> _How to complete this task_
Each of the entries should be retyped precisely as it appears.

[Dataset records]
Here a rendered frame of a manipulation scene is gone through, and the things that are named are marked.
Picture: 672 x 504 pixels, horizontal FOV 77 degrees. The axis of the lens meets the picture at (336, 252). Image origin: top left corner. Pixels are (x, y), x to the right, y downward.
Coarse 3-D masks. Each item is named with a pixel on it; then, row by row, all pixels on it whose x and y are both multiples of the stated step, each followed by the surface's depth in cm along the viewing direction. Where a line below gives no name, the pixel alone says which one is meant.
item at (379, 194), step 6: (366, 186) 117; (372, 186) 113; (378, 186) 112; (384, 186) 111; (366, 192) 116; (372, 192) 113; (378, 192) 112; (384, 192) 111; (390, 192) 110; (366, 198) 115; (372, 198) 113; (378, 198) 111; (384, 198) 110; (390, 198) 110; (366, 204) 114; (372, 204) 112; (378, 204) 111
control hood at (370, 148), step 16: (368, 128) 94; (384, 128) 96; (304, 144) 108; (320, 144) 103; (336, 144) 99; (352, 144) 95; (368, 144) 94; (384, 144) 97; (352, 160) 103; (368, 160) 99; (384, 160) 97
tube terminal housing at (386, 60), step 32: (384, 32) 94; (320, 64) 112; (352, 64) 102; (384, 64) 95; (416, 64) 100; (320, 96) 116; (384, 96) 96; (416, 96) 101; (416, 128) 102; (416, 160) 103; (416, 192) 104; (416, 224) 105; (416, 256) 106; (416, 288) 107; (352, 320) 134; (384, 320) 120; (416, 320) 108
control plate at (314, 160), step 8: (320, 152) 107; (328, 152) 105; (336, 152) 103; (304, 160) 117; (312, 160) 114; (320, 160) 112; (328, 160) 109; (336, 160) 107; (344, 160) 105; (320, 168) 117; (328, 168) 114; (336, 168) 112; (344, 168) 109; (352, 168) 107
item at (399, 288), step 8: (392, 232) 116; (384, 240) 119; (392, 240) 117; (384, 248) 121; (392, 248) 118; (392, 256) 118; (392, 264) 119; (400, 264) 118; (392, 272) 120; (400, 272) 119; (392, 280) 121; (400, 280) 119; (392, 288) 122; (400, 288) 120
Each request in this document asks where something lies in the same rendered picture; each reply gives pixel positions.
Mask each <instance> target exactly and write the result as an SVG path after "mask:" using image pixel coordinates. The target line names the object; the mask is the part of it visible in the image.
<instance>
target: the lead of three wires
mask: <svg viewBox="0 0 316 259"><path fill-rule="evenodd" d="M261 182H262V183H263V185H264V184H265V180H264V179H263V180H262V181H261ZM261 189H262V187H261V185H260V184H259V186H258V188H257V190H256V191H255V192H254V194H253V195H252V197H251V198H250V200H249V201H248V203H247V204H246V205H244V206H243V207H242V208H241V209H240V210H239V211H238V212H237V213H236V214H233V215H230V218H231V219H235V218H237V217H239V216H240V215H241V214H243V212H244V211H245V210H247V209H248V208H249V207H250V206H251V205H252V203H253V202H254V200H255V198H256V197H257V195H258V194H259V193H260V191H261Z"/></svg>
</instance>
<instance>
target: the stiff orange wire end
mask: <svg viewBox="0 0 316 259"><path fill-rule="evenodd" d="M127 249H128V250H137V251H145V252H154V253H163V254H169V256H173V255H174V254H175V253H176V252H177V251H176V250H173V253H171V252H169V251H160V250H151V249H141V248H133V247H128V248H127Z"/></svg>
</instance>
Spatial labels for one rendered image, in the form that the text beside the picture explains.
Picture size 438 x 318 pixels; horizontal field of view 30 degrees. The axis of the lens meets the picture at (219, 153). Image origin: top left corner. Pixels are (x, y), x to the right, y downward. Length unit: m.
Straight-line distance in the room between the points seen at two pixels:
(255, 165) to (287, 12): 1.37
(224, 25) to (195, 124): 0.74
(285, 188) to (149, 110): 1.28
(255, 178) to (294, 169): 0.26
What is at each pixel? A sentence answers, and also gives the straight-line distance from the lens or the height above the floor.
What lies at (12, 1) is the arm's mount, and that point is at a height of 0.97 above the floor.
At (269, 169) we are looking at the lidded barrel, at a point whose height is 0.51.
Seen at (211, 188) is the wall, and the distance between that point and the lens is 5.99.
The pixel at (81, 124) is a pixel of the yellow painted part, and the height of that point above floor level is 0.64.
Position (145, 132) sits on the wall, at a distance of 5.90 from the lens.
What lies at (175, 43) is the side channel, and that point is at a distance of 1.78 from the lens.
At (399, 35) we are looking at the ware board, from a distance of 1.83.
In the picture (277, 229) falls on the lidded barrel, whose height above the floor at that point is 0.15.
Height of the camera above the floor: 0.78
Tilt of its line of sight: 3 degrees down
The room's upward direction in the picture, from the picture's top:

> _Output for this task_
Here a rendered frame of a manipulation scene is gone through, and the things that are named are marked.
Picture: 672 x 504 pixels, horizontal FOV 77 degrees. The axis of the lens meets the picture at (336, 252). Image origin: top left corner. Pixels are (x, y), x to the right, y downward.
Coarse 3-D masks. Each item is named with a pixel on it; then, row by row, all pixels on it whose x and y are both multiples of the stated step, each followed by the surface's depth in cm along the viewing direction. Where a line below gives no name, the pixel alone says which one is meant.
item at (379, 194), step 6: (366, 186) 117; (372, 186) 113; (378, 186) 112; (384, 186) 111; (366, 192) 116; (372, 192) 113; (378, 192) 112; (384, 192) 111; (390, 192) 110; (366, 198) 115; (372, 198) 113; (378, 198) 111; (384, 198) 110; (390, 198) 110; (366, 204) 114; (372, 204) 112; (378, 204) 111
control hood at (370, 148), step 16: (368, 128) 94; (384, 128) 96; (304, 144) 108; (320, 144) 103; (336, 144) 99; (352, 144) 95; (368, 144) 94; (384, 144) 97; (352, 160) 103; (368, 160) 99; (384, 160) 97
tube terminal housing at (386, 60), step 32: (384, 32) 94; (320, 64) 112; (352, 64) 102; (384, 64) 95; (416, 64) 100; (320, 96) 116; (384, 96) 96; (416, 96) 101; (416, 128) 102; (416, 160) 103; (416, 192) 104; (416, 224) 105; (416, 256) 106; (416, 288) 107; (352, 320) 134; (384, 320) 120; (416, 320) 108
control plate at (314, 160), step 8: (320, 152) 107; (328, 152) 105; (336, 152) 103; (304, 160) 117; (312, 160) 114; (320, 160) 112; (328, 160) 109; (336, 160) 107; (344, 160) 105; (320, 168) 117; (328, 168) 114; (336, 168) 112; (344, 168) 109; (352, 168) 107
item at (399, 288), step 8: (392, 232) 116; (384, 240) 119; (392, 240) 117; (384, 248) 121; (392, 248) 118; (392, 256) 118; (392, 264) 119; (400, 264) 118; (392, 272) 120; (400, 272) 119; (392, 280) 121; (400, 280) 119; (392, 288) 122; (400, 288) 120
Each request in this document asks where something lies in the same rendered picture; each reply gives pixel positions.
Mask each <instance> target exactly and write the result as an SVG path after "mask:" using image pixel coordinates. The target line names the object; the mask is the part of it visible in the image.
<instance>
target: the lead of three wires
mask: <svg viewBox="0 0 316 259"><path fill-rule="evenodd" d="M261 182H262V183H263V185H264V184H265V180H264V179H263V180H262V181H261ZM261 189H262V187H261V185H260V184H259V186H258V188H257V190H256V191H255V192H254V194H253V195H252V197H251V198H250V200H249V201H248V203H247V204H246V205H244V206H243V207H242V208H241V209H240V210H239V211H238V212H237V213H236V214H233V215H230V218H231V219H235V218H237V217H239V216H240V215H241V214H243V212H244V211H245V210H247V209H248V208H249V207H250V206H251V205H252V203H253V202H254V200H255V198H256V197H257V195H258V194H259V193H260V191H261Z"/></svg>
</instance>
<instance>
target: the stiff orange wire end
mask: <svg viewBox="0 0 316 259"><path fill-rule="evenodd" d="M127 249H128V250H137V251H145V252H154V253H163V254H169V256H173V255H174V254H175V253H176V252H177V251H176V250H173V253H171V252H169V251H160V250H151V249H141V248H133V247H128V248H127Z"/></svg>
</instance>
Spatial labels for one rendered image, in the form that the text beside the picture explains.
Picture size 438 x 318 pixels; horizontal field of view 30 degrees. The axis of the lens meets the picture at (219, 153). Image origin: top left corner. Pixels are (x, y), x to the right, y downward. Length unit: m.
Straight-line distance in the room between the points seen at two pixels:
(255, 165) to (287, 12): 1.37
(224, 25) to (195, 124): 0.74
(285, 188) to (149, 110): 1.28
(255, 178) to (294, 169): 0.26
What is at each pixel? A sentence answers, and also gives the straight-line distance from the lens or the height above the floor.
What lies at (12, 1) is the arm's mount, and that point is at a height of 0.97 above the floor.
At (269, 169) we are looking at the lidded barrel, at a point whose height is 0.51.
Seen at (211, 188) is the wall, and the distance between that point and the lens is 5.99.
The pixel at (81, 124) is a pixel of the yellow painted part, and the height of that point above floor level is 0.64.
Position (145, 132) sits on the wall, at a distance of 5.90 from the lens.
What lies at (175, 43) is the side channel, and that point is at a distance of 1.78 from the lens.
At (399, 35) we are looking at the ware board, from a distance of 1.83.
In the picture (277, 229) falls on the lidded barrel, whose height above the floor at that point is 0.15.
Height of the camera above the floor: 0.78
Tilt of its line of sight: 3 degrees down
The room's upward direction in the picture, from the picture's top:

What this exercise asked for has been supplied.